ALGORITHM FOR AUTOMATIC SELECTION OF INFORMATION PROTECTION MEASURES DEPENDING ON THE RESULTS OF THE VULNERABILITY SCANNER REPORT
Keywords:
Security scanner, vulnerability, vulnerability vector, metric, information protection measures, automation algorithmAbstract
Effective protection of information in an information system implies regular diagnostics and
monitoring of the network, computers, and applications to detect possible problems in the security
system. There are vulnerability scanners certified by the Federal Service for Technical and Export
Control for security scanning. As a result of scanning, vulnerabilities of the information system
can be identified, the elimination of which requires an immediate response, since attackers can
take advantage of the vulnerability of the information system and carry out an attack. However,
the selection of protection measures is a laborious process and requires a large amount of time,
then the problem of automating the selection of information protection measures arises.
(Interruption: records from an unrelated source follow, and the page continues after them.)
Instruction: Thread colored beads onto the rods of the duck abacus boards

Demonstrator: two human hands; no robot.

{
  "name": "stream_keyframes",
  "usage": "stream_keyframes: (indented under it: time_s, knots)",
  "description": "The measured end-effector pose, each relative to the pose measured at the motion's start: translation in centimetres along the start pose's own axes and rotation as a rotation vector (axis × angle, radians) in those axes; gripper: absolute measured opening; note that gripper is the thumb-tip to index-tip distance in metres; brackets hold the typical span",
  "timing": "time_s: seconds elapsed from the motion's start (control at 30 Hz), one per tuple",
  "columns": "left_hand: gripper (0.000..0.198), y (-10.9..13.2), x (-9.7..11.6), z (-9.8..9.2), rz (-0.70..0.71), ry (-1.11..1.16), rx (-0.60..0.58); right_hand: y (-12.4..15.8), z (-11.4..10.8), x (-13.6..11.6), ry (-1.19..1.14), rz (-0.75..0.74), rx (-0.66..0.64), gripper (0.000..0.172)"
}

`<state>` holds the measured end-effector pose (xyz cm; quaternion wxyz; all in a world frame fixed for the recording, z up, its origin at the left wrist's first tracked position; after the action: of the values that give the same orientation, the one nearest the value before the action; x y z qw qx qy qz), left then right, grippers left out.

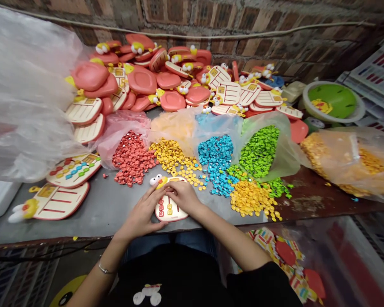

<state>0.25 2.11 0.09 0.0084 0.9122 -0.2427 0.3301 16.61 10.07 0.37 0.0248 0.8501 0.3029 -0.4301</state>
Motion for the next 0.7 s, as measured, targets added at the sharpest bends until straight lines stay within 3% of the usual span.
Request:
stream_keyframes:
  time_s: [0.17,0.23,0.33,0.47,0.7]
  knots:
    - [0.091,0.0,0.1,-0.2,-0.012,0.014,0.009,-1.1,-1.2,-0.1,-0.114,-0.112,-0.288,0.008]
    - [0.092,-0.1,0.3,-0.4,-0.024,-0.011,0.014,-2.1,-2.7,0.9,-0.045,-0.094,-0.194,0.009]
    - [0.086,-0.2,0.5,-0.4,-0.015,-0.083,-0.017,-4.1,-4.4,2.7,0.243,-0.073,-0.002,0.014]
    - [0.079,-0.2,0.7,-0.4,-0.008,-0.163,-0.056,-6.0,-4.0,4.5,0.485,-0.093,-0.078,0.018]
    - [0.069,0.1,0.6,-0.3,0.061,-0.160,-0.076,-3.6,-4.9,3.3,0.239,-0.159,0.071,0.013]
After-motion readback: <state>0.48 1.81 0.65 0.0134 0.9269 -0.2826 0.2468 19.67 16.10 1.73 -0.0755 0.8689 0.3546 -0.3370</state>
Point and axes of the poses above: each hand's wrist, its own y-axis away from the middle knuckle, its own z-axis out of the palm, x = y × z, the point moved 3 cm from there along -y, towards the middle knuckle, and after that the axes turned 6 degrees about y, right-handed, at the moved point
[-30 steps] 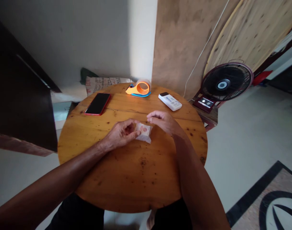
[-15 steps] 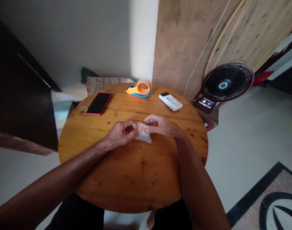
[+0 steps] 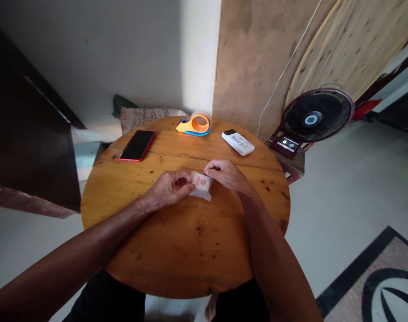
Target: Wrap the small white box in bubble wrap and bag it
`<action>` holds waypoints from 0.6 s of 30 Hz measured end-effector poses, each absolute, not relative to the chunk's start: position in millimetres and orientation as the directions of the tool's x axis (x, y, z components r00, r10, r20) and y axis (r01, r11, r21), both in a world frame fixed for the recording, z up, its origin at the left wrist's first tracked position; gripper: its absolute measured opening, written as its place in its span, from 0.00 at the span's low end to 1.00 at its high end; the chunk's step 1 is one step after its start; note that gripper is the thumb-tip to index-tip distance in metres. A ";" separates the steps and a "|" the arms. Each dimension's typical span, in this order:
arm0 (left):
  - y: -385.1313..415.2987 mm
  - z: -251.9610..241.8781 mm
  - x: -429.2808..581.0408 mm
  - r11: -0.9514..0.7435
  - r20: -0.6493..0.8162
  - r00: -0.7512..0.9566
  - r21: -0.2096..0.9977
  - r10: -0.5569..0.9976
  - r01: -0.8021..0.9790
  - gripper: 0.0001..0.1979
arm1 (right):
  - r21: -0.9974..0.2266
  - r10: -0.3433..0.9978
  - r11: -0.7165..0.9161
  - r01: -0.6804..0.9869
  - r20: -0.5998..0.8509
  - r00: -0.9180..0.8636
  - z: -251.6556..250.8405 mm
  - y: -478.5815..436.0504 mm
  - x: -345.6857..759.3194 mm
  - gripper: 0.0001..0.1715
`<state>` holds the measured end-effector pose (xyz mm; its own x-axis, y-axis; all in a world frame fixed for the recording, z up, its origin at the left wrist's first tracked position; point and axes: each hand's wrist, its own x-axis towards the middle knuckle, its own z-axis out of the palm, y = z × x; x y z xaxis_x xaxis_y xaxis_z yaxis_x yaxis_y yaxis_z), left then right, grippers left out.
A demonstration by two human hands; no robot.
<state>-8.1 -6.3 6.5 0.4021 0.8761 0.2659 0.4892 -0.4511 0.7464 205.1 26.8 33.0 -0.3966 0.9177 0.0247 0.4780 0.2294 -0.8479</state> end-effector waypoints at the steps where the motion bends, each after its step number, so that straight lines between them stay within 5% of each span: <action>1: -6.4 7.0 -8.1 -0.456 0.272 0.404 0.746 0.873 0.485 0.09 | -0.847 0.921 0.231 0.479 0.032 -0.388 32.4 27.4 205.1 0.11; 7: -7.4 8.1 -8.4 -0.410 0.228 0.385 0.762 0.894 0.502 0.17 | -0.849 0.943 0.245 0.468 0.095 -0.320 30.5 28.1 203.3 0.10; 18: -7.3 9.3 -10.1 -0.371 0.192 0.369 0.776 0.910 0.511 0.23 | -0.924 0.936 0.352 0.148 0.345 -0.073 40.1 26.9 201.3 0.08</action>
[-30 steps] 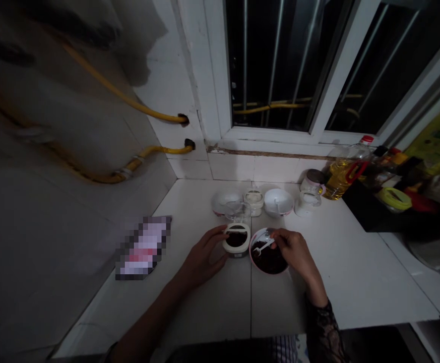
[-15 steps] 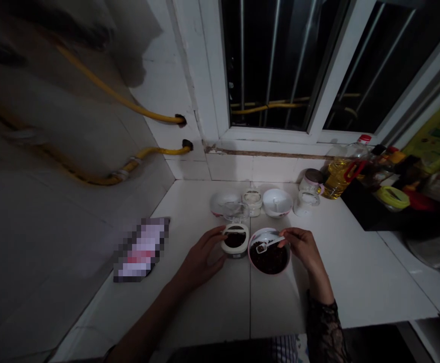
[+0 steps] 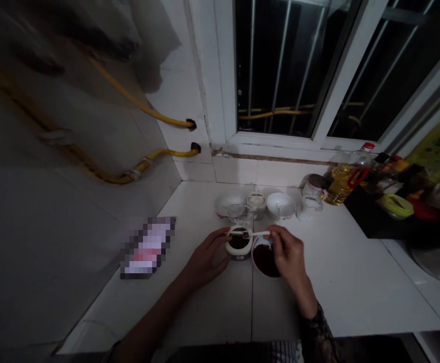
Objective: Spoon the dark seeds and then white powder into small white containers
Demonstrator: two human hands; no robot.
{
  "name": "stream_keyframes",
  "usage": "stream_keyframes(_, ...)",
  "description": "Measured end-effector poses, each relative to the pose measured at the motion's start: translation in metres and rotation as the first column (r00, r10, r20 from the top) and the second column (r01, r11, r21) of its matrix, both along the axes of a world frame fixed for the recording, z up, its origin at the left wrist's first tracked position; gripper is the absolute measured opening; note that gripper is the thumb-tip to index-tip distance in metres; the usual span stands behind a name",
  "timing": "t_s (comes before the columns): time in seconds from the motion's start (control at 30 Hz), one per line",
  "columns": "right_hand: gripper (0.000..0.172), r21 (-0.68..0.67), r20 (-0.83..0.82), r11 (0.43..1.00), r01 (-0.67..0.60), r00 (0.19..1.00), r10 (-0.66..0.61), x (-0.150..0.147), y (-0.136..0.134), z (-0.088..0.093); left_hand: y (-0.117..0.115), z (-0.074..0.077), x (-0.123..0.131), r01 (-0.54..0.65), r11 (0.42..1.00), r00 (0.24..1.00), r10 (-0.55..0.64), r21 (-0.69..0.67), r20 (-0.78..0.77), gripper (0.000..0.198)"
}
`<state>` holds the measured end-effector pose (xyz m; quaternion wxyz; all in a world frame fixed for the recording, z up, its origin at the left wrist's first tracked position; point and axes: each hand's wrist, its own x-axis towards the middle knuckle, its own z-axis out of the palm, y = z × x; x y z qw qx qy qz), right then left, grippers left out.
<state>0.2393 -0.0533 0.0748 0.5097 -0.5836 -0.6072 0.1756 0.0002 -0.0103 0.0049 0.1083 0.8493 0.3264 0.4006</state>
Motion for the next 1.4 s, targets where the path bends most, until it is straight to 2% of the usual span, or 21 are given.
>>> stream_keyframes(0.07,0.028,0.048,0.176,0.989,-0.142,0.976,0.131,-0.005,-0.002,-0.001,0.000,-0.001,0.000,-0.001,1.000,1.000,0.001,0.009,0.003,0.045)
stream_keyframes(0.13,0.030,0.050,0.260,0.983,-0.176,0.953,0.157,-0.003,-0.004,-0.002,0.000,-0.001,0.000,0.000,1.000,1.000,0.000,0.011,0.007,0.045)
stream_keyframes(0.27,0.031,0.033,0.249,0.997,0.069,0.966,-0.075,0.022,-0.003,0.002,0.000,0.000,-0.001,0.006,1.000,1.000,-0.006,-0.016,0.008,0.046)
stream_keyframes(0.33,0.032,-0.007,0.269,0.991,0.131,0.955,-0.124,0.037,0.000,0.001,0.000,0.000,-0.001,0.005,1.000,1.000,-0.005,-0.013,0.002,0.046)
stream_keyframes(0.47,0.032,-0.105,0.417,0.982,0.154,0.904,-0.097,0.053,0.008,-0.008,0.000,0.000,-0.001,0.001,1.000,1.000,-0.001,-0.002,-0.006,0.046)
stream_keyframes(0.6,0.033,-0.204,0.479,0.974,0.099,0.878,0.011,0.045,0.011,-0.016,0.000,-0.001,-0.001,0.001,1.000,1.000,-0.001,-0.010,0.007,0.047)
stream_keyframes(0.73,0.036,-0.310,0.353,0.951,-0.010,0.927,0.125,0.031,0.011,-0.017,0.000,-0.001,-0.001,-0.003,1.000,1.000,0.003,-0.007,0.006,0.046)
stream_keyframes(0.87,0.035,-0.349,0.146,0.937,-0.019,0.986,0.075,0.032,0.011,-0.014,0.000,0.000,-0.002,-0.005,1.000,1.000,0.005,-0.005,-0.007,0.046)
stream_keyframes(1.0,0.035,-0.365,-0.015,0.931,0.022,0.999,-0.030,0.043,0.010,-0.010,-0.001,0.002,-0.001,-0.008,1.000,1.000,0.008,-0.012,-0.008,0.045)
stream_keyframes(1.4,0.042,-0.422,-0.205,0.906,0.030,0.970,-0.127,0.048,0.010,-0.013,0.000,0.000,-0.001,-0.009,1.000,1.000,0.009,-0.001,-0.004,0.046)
The development
of an algorithm for the automatic selection of information security measures is the main
goal in automating the work process of an information security specialist. The main tasks in the
development of the algorithm: selection of the fundamental characteristics of the vulnerability,
generation of a list of protection measures taking into account the security class of the information
system, comparison of protection measures with the selected characteristic. After analyzing the
information about vulnerabilities, the main indicator is chosen the vulnerability vector, which
includes the main metrics, the assessment of which allows the choice of protection measures. A set
of information protection measures was compared to each metric by means of expert assessment.
During the operation of the algorithm, the employee sets the vulnerability vector and the security
class of the information system as input parameters and as a result receives a list of necessary
protection measures. Thus, the automatic selection algorithm assumes a comparison of vulnerability
metrics with information protection measures, which will allow an employee to quickly select
measures based on the identified vulnerabilities.